The cloud computing opportunity that service providers have today goes far beyond Infrastructure as a Service that (IaaS) offers that have already been launched globally. Gartner estimates that business process services represent $71.1 billion vs only $31 billion for IaaS. According to “marketsandmarkets.com” SaaS is 73% of the cloud market – including players such as Google Mail, Yahoo Mail, Adobe Web connect and, presumably large enterprise players such as salesforce.
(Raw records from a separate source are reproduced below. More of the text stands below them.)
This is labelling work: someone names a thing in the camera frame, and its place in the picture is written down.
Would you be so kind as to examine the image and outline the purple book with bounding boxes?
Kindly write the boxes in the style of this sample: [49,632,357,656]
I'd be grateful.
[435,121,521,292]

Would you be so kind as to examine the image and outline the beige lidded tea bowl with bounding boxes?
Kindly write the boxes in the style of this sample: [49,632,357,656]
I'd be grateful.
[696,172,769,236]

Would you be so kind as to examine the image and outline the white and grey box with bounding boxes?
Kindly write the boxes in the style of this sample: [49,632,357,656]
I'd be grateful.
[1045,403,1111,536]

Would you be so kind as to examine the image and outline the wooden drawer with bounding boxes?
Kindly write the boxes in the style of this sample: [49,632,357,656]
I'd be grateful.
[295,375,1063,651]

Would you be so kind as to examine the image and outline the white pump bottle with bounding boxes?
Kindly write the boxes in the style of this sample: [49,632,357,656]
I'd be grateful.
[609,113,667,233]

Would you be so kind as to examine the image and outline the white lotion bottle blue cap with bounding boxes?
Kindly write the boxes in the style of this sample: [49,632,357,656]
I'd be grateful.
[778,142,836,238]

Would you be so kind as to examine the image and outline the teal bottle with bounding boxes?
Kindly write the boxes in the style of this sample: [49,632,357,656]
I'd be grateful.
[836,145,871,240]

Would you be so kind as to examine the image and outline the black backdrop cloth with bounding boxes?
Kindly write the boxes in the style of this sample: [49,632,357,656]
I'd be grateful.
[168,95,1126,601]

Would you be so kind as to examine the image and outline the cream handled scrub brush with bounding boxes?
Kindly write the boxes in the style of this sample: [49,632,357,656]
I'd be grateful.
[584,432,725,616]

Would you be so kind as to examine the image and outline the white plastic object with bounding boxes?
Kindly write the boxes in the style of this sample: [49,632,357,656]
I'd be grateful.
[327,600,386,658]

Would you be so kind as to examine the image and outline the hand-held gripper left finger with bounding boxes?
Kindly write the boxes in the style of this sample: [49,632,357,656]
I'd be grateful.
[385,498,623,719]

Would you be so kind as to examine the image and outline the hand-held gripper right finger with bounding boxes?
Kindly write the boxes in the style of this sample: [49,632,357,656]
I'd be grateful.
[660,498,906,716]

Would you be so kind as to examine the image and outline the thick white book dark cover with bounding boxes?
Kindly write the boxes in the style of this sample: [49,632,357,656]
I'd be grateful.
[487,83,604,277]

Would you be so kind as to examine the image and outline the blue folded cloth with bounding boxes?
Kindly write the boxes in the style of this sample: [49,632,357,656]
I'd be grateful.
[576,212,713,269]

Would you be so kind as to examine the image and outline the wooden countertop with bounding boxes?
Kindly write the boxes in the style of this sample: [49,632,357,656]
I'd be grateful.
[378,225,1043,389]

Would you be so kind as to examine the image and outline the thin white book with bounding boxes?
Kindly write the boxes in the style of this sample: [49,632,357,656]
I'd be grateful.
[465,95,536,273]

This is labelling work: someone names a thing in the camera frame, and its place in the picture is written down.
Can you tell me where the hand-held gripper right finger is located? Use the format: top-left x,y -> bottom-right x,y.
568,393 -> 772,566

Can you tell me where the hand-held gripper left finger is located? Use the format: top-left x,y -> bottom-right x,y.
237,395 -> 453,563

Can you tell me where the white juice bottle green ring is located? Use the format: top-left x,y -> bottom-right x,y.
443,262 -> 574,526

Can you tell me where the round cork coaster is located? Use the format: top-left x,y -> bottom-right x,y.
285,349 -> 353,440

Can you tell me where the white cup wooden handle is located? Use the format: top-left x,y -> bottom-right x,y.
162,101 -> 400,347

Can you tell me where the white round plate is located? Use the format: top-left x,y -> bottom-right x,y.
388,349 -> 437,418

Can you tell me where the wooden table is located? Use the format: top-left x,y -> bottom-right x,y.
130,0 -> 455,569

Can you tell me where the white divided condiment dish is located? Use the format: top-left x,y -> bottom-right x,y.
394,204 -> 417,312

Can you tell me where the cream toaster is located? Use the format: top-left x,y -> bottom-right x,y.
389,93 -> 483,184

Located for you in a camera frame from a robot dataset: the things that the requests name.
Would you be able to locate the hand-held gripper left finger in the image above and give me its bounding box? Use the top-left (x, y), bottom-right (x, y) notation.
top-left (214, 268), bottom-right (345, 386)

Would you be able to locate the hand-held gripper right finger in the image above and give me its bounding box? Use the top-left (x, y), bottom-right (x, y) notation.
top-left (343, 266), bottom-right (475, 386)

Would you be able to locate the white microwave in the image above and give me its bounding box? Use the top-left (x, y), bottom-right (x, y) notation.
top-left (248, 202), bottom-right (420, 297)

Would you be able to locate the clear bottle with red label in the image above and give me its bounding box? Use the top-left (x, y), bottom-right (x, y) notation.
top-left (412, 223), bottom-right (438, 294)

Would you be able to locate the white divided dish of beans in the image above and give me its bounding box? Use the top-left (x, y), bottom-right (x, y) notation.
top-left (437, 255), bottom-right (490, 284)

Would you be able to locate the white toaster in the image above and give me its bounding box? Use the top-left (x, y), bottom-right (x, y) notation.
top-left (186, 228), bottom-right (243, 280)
This is because business process services and SaaS bring much higher value to organizations then infrastructure as a service. Compare for example the size of the IT Hardware market vs IT software and services today: according to Forrester that ratio is 40/60. Furthermore, imagine I am a telecom company that brings the line to the customer but does not provide the voice or data service? (Yes these exist, but that’s a different discussion). The point is that the value is in the toilet not the plumbing and that the higher value opportunity is available now for service providers and not just the SaaS providers themselves.
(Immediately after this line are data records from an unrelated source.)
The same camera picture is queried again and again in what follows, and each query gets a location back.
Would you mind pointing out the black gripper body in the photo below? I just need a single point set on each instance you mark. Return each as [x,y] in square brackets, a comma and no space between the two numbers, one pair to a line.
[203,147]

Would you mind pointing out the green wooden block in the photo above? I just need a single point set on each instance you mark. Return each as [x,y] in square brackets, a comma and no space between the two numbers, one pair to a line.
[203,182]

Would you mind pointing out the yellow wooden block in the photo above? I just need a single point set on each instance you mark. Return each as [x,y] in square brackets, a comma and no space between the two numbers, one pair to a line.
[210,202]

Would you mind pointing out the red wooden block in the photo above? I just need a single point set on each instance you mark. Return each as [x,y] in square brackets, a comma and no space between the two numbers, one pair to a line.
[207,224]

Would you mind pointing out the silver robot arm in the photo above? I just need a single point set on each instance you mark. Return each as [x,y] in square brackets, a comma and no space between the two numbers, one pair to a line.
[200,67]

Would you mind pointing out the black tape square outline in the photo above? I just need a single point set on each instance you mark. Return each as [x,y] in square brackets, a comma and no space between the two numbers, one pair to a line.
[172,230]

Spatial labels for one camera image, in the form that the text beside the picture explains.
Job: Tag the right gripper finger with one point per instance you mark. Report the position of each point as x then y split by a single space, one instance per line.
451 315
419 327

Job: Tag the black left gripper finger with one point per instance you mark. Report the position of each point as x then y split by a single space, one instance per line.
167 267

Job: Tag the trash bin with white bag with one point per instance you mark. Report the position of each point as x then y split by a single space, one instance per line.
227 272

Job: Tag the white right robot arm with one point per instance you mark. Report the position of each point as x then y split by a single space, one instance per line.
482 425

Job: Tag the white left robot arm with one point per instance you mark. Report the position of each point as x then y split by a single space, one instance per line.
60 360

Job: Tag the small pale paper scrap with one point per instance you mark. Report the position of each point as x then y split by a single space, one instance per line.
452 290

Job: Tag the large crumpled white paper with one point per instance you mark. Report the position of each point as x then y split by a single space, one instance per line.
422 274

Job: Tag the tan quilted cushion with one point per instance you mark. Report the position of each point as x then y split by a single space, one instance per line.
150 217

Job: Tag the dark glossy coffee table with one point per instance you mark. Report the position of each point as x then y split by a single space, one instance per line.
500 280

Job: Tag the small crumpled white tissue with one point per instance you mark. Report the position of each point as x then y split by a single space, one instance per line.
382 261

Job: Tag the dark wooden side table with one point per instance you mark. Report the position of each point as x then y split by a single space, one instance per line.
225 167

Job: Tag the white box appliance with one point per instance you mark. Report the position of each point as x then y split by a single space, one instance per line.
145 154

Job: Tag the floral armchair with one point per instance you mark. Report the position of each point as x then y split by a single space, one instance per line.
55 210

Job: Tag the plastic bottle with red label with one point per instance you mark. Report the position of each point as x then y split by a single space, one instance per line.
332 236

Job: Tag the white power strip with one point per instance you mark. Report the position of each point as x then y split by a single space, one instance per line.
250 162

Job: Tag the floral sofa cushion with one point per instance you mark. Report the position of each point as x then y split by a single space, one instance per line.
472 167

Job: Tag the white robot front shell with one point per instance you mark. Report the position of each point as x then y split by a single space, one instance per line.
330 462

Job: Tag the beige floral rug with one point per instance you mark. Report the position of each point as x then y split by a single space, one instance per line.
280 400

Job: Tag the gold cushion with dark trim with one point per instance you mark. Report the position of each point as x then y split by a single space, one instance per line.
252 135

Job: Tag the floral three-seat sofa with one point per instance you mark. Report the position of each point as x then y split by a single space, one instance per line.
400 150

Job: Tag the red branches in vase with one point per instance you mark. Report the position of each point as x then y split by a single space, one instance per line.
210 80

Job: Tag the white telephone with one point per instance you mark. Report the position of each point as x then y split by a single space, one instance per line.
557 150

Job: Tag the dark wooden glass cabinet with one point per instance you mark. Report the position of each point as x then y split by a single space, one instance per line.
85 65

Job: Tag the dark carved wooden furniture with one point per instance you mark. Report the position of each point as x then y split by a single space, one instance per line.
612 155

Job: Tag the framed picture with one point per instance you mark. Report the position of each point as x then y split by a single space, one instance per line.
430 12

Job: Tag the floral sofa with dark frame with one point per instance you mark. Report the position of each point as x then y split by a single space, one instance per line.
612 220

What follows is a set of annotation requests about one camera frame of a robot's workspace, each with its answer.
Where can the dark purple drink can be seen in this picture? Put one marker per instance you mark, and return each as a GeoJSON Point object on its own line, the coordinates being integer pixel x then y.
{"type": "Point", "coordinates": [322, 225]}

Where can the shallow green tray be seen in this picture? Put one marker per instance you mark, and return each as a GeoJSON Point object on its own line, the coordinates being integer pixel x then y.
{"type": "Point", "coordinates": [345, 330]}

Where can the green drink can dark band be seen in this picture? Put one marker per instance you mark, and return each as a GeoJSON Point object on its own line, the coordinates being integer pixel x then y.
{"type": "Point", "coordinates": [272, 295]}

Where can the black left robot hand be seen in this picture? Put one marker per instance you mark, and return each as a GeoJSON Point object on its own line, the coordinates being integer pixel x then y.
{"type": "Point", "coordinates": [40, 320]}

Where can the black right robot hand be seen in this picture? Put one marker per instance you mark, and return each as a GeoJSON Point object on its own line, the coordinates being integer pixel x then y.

THE SERVICE PROVIDER OPPORTUNITY
The reason is that as the number of cloud services available to an organization grow, so does the complexity of managing those relationships. So that, while today, specialist cloud vendors like Sales Force and Amazon, plus HP of course, can sell, for example, CRM and Virtual machines directly to organizations, once an organization has: CRM, Virtual Machines, Storage, E-mail, PC Security, platform services, collaboration and communications as a service the vendor relationships become complex to manage. More importantly, the IT department or the company itself cannot allow the free for all that would ensue if each business line begins to procure its own cloud services (sometimes just with a couple of clicks and a credit card). Procurement, security, compliance as well as performance and SLA requirements for business applications and processes could be put at risk.
THE CLOUD SERVICE BROKER
Thus intermediaries are required to “broker” the cloud services. These brokers can provide the ability to discover, subscribe to, manage, use and ultimately, be billed for, cloud services. Larger companies may decide to broker their own services for internal users or aggregate different broker’s offers, but SMBs will not accept the overheads inherent in that and will look to a service provider to do that for them.
Research from Gartner and Forrester has characterized the Cloud Service Broker functions, elsewhere characterized as an “Aggregation platform” and cloud service marketplace. Forrester, for example, categorizes a cloud service broker as implementing basic cloud principles (standardization, self-serve, elastic, pay per use), as well as aggregation of service combinations, workload management, and dynamic sourcing. (Source: Forrester “Cloud Broker — A New Business Model Paradigm”; Sept 2011) HP and other companies offer cloud service broker capability, from our side you can find out more at: www.hp.com/go/cloudsystemsp.
In conclusion, there is a massive opportunity for service providers of all kinds, both communications (telecom) and managed service providers (ie hosting, resellers etc), to broker cloud services for their customers. So the advice is not to ignore the IaaS train, but to keep your eye on the bigger SaaS and business process as a service opportunity behind it.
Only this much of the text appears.